=== TASK STATEMENT ===
Repeat the listing exactly. Do not carry over any pictures.

=== MATERIAL PROVIDED ===
--------------------------------------------------

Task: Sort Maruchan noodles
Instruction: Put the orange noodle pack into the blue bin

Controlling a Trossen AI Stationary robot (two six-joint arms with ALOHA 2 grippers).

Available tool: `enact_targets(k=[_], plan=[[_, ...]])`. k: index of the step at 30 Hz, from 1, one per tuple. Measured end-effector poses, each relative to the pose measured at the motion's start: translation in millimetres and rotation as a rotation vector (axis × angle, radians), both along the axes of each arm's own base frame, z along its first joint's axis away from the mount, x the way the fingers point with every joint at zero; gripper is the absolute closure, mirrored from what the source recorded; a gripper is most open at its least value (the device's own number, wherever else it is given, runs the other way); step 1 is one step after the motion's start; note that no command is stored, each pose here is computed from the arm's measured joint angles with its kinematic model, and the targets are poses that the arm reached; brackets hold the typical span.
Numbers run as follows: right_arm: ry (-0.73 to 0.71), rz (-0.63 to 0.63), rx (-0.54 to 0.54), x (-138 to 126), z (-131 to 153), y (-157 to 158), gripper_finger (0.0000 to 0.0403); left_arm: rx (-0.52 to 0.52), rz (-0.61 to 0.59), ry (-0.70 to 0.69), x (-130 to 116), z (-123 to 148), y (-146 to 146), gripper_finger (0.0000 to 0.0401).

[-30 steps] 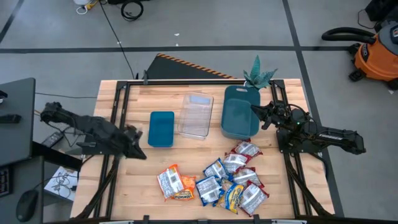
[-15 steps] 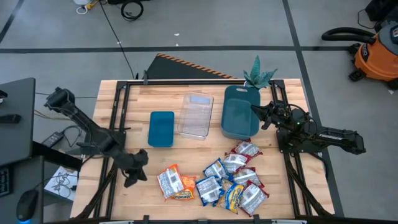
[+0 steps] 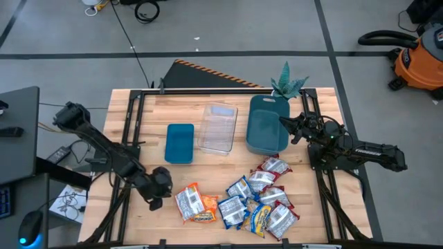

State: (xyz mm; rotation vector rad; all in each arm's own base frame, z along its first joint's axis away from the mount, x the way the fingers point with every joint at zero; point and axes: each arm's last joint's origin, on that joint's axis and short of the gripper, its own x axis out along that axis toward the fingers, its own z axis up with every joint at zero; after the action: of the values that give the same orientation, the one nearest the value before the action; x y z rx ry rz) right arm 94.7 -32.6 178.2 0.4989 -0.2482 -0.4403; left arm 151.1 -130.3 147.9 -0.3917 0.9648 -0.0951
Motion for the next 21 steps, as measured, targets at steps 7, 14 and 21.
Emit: enact_targets(k=[7,14,21], plan=[[-0.001,0.0,0.0,0,0,0,0.0353,0.119,-0.16,-0.011,3,-9,-2,0.024],[0.0,0.0,0.0,0,0,0,0.0353,0.192,-0.142,-0.025,9,-20,-5,0.0246],[0.0,0.0,0.0,0,0,0,0.0353,0.159,-0.121,-0.052,12,-21,-9,0.0248]])
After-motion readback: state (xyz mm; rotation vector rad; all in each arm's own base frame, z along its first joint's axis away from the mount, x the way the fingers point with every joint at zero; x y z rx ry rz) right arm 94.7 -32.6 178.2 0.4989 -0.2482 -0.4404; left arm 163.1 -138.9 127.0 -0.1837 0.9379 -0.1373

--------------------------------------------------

=== EXERCISE RESPONSE ===
Task: Sort Maruchan noodles
Instruction: Put the orange noodle pack into the blue bin

Controlling a Trossen AI Stationary robot (two six-joint arms with ALOHA 2 grippers).

Available tool: `enact_targets(k=[_], plan=[[_, ...]])`. k: index of the step at 30 Hz, from 1, one per tuple. Measured end-effector poses, each relative to the pose measured at the motion's start: translation in millimetres and rotation as a rotation vector (axis × angle, radians), both along the axes of each arm's own base frame, z along its first joint's axis away from the mount, x the way the fingers point with every joint at zero; gripper is the absolute closure, mirrored from what the source recorded; a gripper is most open at its least value (the device's own number, wherever else it is given, runs the other way); step 1 is one step after the motion's start; note that no command is stored, each pose here is computed from the arm's measured joint angles with its kinematic model, and the targets are poses that the arm reached; brackets hold the typical span.
Numbers run as follows: right_arm: ry (-0.73 to 0.71), rz (-0.63 to 0.63), rx (-0.54 to 0.54), x (-138 to 126), z (-131 to 153), y (-157 to 158), gripper_finger (0.0000 to 0.0403); left_arm: rx (-0.52 to 0.52), rz (-0.61 to 0.59), ry (-0.70 to 0.69), x (-130 to 116), z (-123 to 148), y (-146 to 146), gripper_finger (0.0000 to 0.0401).

[-30 steps] 
[-15 steps] 
[+0 steps] 

State: (xyz mm; rotation vector rad; all in each arm's own base frame, z along its first joint's axis away from the mount, x the way the fingers point with every joint at zero; point and axes: each arm's last joint's origin, on that joint's axis and short of the gripper, its own x axis out along that axis toward the fingers, its own z axis up with every joint at zero; after the action: of the values that give the same orientation, the one nearest the value before the action; x y z rx ry rz) right arm 94.7 -32.6 178.2 0.4989 -0.2482 -0.4403; left arm 151.1 -130.3 147.9 -0.3917 0.9648 -0.0951
Motion for the next 21 steps, as measured, targets at steps 7, 14 and 21.
Emit: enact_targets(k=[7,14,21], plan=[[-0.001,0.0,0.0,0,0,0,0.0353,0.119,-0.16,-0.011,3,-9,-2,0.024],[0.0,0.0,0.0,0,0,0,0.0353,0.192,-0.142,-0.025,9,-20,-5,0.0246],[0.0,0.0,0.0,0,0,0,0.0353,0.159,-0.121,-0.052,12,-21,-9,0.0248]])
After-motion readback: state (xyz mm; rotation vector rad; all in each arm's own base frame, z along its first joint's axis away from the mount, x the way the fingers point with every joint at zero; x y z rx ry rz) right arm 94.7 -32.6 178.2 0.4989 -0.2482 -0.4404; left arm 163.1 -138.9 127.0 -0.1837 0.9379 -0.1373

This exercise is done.